No dia do fatídico evento, a sua pressão arterial estava
absurdamente elevada (300/190 mmHg), para o conhecimento atual! Todavia,
naquela época, era desconhecido o risco causado pela hipertensão arterial, como
pode ser constatado pela análise do prontuário do presidente, que evidenciava
níveis tensionais persistentemente acima de 140/100 mmHg e era interpretado, pelo
seu médico particular, como “normal para um homem da sua idade”.
Impulsionado pela morte de seu antecessor e à luz do crescimento
epidêmico das doenças cardiovasculares, o Presidente Truman cria, um junho de
1948 o National Heart Institute e
nomeia o prestigiado professor da Harvard, Dr. Paul Dudley White, como Chefe do
Conselho Consultivo Nacional do Coração. Dr. White, juntamente com outros
especialistas em Cardiologia e em Saúde Pública, escolheram, engenhosamente, a
cidade de Framingham, localizada próximo a Boston, para sediar aquele que viria
a ser um dos mais importantes estudos de Medicina preventiva, “The Framingham Heart Study”, com o
objetivo de estudar as doenças cardiovasculares. Os investigadores recrutaram,
inicialmente, 5.209 homens e mulheres sadios que foram seguidos, rigorosamente,
tanto do ponto de vista clínico como de exames complementares. Após um ano de
relativo descrédito, assumiu a diretoria do programa, o jovem Dr. Thomas Dawber
que conseguiu, com empatia e credibilidade, consolidar o estudo, que continua
até os dias atuais, já na terceira geração de participantes.
Em 1961, Dr.
William Kannel, Dr. Dawber e col., publicaram, no prestigiado
periódico Annals of Internal Medicine,
o artigo “Fatores de Risco para o Desenvolvimento da Doença Arterial Coronária:
O Estudo de Framingham”. Neste artigo,
os autores chamaram a atenção, pela primeira vez, para a associação causal
entre a Hipertensão Arterial, a Dislipidemia, o Tabagismo, a Diabetes, a
Obesidade, o Sedentarismo, o envelhecimento e o antecedente familiar com as
doenças cardiovasculares.
Além de incontáveis produções científicas, as investigações
advindas do referido Estudo, geraram, também, um escore de predição do risco
cardiovascular, amplamente utilizado. O legado do Framingham Heart Study continua com pesquisas de ponta em genômica,
em validação de novos biomarcadores e ferramentas de imagem e em investigação
de causas familiares das doenças cardiovasculares.

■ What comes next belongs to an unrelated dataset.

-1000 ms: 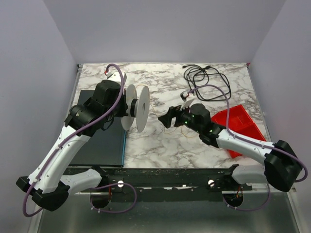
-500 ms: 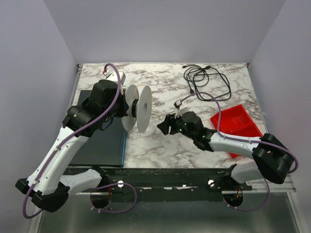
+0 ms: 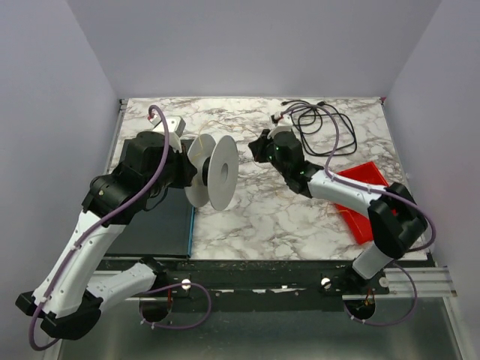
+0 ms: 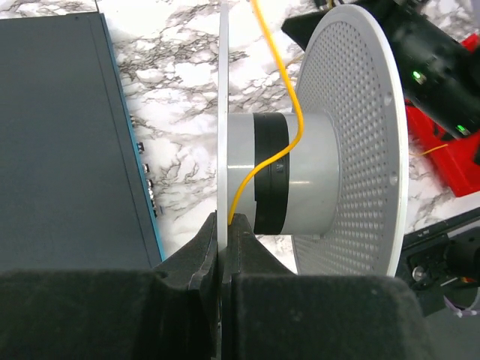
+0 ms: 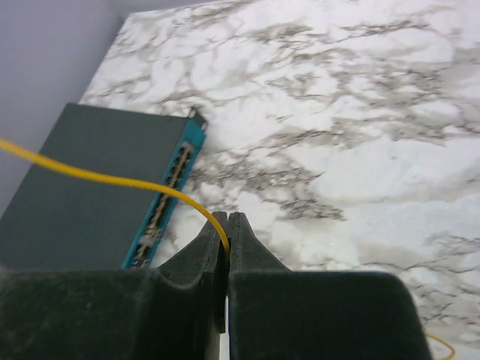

Finalizo, parafraseando o Prof. Dr. Paul D. White: “Uma caminhada
vigorosa de cinco milhas (aproximadamente 8km), fará mais benefício para um adulto
infeliz, porém, saudável, do que qualquer terapia medicamentosa e psicológica
disponível”.
* Professor Titular da UFS e Membro das Academias Sergipanas de Medicina, de Letras e de Educação.